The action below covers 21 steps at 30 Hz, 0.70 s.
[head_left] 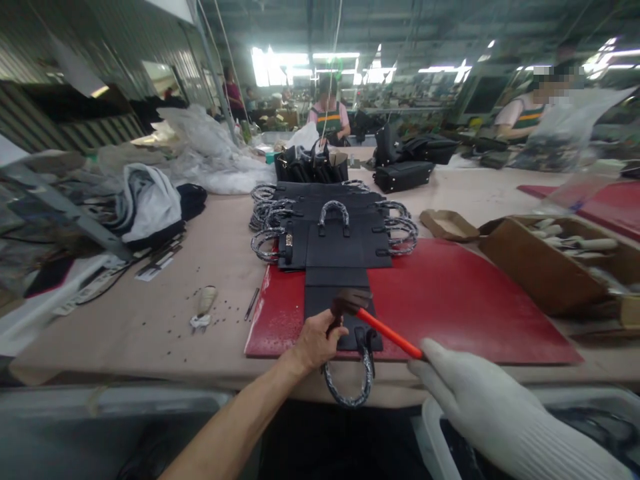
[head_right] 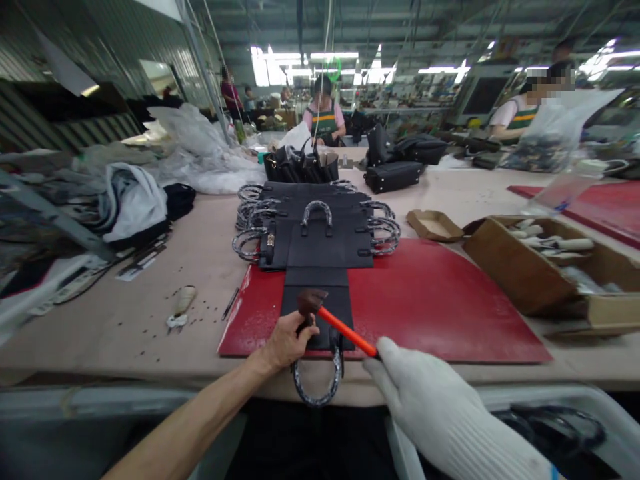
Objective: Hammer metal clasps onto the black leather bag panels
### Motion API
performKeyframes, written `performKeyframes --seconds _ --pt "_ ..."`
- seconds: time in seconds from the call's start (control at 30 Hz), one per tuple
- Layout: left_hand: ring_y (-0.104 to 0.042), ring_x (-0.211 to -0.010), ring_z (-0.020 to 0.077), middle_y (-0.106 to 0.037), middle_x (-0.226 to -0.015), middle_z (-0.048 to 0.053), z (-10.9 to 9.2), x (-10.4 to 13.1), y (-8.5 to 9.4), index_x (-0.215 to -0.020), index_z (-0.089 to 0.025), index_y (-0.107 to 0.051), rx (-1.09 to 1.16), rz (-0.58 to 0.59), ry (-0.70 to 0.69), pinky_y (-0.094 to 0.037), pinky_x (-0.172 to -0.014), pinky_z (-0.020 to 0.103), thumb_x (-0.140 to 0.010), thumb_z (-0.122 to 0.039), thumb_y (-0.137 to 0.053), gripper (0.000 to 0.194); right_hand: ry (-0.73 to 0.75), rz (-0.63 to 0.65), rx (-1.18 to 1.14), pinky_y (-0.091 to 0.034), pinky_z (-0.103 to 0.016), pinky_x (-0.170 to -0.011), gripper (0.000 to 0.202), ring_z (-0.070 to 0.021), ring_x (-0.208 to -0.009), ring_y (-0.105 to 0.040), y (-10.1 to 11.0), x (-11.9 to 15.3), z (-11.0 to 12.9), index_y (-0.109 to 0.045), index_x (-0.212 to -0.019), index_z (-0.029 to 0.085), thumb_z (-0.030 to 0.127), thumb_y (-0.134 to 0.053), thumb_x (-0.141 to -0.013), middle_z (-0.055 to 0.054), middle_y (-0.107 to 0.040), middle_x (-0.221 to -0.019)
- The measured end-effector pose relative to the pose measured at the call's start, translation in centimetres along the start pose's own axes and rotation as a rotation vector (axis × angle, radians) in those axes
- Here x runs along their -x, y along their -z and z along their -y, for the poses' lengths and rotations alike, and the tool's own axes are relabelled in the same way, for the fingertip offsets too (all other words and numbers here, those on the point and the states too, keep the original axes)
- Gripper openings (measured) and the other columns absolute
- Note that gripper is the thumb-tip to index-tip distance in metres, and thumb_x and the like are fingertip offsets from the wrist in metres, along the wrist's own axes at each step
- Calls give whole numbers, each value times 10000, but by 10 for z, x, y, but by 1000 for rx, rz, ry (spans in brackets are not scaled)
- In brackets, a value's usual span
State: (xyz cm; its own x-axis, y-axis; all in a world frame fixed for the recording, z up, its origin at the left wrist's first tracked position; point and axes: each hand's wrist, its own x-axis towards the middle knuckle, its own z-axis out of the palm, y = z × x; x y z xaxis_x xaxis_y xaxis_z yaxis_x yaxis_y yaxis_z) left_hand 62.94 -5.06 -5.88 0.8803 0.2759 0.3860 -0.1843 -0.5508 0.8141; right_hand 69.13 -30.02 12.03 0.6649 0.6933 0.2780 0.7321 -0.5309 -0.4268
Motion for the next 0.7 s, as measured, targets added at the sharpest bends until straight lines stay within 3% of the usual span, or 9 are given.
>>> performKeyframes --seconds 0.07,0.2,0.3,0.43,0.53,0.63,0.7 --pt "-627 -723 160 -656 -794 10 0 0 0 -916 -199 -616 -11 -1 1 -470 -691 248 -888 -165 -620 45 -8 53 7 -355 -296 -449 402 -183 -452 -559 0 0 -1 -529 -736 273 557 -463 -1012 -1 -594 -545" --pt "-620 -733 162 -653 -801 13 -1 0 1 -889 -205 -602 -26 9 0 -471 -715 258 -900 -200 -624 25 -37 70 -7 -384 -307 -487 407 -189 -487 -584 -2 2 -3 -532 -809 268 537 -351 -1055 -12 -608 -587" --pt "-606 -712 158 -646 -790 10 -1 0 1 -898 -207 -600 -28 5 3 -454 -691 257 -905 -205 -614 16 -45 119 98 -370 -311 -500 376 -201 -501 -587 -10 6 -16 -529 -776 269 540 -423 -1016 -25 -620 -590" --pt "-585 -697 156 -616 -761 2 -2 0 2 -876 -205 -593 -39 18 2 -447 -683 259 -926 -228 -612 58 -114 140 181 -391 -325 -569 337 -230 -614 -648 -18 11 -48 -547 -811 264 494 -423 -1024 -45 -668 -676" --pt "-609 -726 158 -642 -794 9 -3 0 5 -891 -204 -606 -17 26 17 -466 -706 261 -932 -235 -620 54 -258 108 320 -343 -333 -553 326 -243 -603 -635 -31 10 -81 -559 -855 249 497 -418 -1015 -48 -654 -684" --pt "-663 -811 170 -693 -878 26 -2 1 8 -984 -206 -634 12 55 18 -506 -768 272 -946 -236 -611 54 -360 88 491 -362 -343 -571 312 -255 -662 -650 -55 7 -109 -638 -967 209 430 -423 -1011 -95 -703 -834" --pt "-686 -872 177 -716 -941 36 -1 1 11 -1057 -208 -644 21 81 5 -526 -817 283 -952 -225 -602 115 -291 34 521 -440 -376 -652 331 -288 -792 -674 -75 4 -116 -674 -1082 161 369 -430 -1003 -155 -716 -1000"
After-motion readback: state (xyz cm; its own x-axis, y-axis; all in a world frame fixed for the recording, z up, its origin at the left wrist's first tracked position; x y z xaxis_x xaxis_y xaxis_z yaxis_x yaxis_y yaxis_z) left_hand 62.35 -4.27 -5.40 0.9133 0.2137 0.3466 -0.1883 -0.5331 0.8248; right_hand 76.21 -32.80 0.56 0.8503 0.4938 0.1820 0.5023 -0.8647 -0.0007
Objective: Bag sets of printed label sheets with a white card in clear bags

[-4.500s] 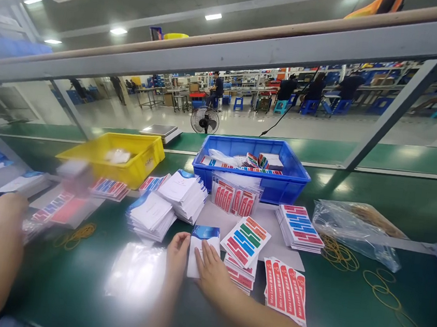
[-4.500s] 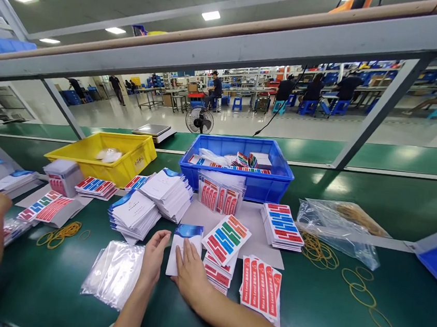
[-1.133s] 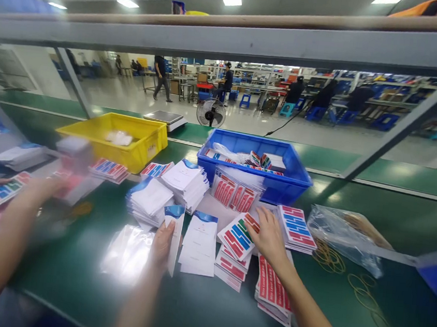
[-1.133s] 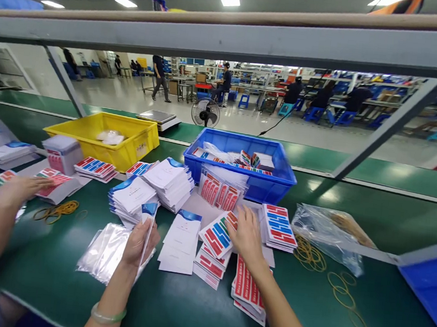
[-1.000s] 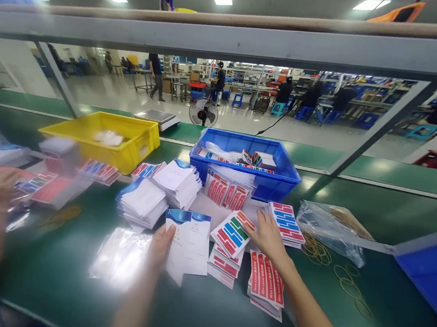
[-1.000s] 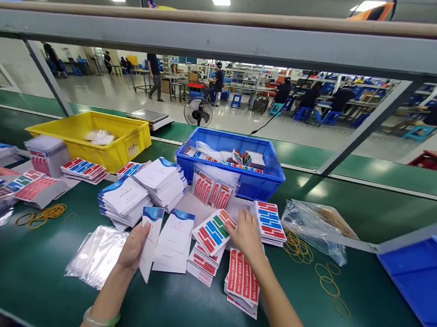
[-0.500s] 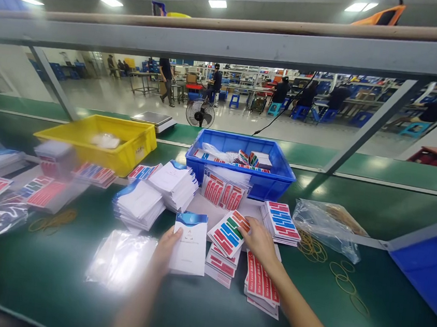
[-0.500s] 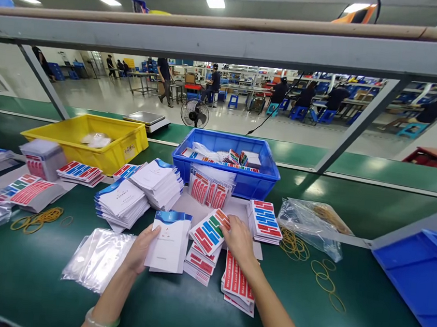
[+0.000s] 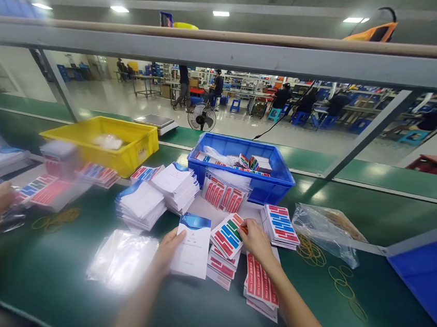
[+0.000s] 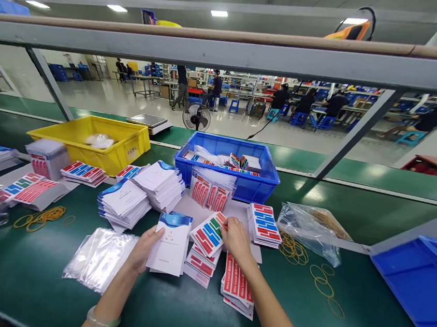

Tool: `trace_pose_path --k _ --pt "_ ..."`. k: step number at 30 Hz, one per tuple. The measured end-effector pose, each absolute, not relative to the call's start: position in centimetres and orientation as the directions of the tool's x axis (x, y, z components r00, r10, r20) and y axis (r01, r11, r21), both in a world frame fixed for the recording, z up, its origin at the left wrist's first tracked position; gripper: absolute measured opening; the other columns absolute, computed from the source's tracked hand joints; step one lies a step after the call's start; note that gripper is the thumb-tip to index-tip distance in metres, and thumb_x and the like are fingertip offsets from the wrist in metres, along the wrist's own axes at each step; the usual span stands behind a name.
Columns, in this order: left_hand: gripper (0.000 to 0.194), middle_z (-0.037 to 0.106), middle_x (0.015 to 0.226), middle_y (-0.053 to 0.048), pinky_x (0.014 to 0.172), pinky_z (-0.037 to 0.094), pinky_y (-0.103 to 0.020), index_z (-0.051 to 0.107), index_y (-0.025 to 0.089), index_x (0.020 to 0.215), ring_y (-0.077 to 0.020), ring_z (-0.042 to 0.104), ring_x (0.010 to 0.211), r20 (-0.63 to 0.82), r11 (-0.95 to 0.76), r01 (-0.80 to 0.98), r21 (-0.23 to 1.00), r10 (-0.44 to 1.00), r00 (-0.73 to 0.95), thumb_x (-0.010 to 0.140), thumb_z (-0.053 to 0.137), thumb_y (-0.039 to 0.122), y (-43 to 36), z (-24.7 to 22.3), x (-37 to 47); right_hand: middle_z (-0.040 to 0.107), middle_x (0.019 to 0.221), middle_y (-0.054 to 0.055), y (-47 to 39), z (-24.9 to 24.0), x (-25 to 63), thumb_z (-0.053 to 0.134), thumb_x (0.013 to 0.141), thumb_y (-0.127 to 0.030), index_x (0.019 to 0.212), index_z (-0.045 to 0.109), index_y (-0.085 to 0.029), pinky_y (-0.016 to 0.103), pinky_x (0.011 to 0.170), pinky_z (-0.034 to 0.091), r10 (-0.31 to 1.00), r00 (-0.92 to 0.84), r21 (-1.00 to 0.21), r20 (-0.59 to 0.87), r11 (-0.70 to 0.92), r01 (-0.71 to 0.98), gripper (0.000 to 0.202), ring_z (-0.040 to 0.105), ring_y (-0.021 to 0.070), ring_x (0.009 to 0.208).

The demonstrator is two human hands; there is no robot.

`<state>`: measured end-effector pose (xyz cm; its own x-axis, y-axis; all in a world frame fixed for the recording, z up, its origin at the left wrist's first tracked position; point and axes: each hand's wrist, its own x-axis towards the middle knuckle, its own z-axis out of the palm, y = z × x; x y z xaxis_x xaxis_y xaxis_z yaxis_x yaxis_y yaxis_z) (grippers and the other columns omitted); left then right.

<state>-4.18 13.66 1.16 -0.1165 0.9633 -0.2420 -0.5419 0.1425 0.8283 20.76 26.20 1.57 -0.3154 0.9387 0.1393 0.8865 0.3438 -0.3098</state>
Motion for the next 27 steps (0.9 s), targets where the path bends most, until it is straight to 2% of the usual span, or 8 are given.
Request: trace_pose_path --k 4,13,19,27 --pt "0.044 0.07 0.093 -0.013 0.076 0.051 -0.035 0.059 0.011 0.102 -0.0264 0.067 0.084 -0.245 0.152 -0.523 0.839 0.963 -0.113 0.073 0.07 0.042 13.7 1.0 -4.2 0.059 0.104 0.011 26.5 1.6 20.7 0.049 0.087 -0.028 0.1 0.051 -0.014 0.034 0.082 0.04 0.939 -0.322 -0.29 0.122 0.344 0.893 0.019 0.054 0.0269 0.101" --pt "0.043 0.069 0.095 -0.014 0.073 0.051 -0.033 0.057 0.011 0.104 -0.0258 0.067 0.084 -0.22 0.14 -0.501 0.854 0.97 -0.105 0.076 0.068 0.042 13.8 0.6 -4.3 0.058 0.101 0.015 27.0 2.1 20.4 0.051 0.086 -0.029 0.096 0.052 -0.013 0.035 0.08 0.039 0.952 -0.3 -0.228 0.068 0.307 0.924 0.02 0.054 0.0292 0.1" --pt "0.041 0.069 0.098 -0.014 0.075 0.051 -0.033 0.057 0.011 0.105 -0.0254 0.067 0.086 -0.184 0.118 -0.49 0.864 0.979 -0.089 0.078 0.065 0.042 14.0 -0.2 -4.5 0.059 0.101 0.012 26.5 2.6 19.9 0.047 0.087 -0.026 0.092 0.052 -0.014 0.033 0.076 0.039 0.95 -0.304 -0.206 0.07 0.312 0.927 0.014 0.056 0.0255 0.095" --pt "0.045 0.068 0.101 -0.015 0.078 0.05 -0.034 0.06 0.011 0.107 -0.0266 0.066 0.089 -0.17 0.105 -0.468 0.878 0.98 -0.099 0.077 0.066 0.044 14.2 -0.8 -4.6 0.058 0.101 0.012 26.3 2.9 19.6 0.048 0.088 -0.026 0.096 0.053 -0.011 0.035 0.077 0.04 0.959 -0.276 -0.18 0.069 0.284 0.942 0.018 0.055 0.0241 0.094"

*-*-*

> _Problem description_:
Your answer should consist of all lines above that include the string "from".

> _Finished task_:
- seconds: time in seconds from the call's start (control at 30 Hz), one per tuple
- Note that gripper is the thumb-tip to index-tip distance in metres, and thumb_x and the like are fingertip offsets from the wrist in metres, along the wrist's own axes at each step
Tool: `trace_pose_path --k _ --pt "_ ..."`. k: step number at 30 Hz, one per tuple. The measured end-effector pose, each absolute, not relative to the call's start: position in centimetres and orientation as the directions of the tool's x axis (x, y, z components r00, r10, r20) and y axis (r01, r11, r21), both in a world frame fixed for the recording, z up, its origin at the left wrist's first tracked position; gripper: absolute measured opening; the other columns absolute, computed from the source's tracked hand joints; step one lies a step after the call's start; note that gripper is the thumb-tip to index-tip distance in metres, and thumb_x and the like are fingertip offsets from the wrist in metres, along the wrist's own axes at each step; the usual span stands behind a name.

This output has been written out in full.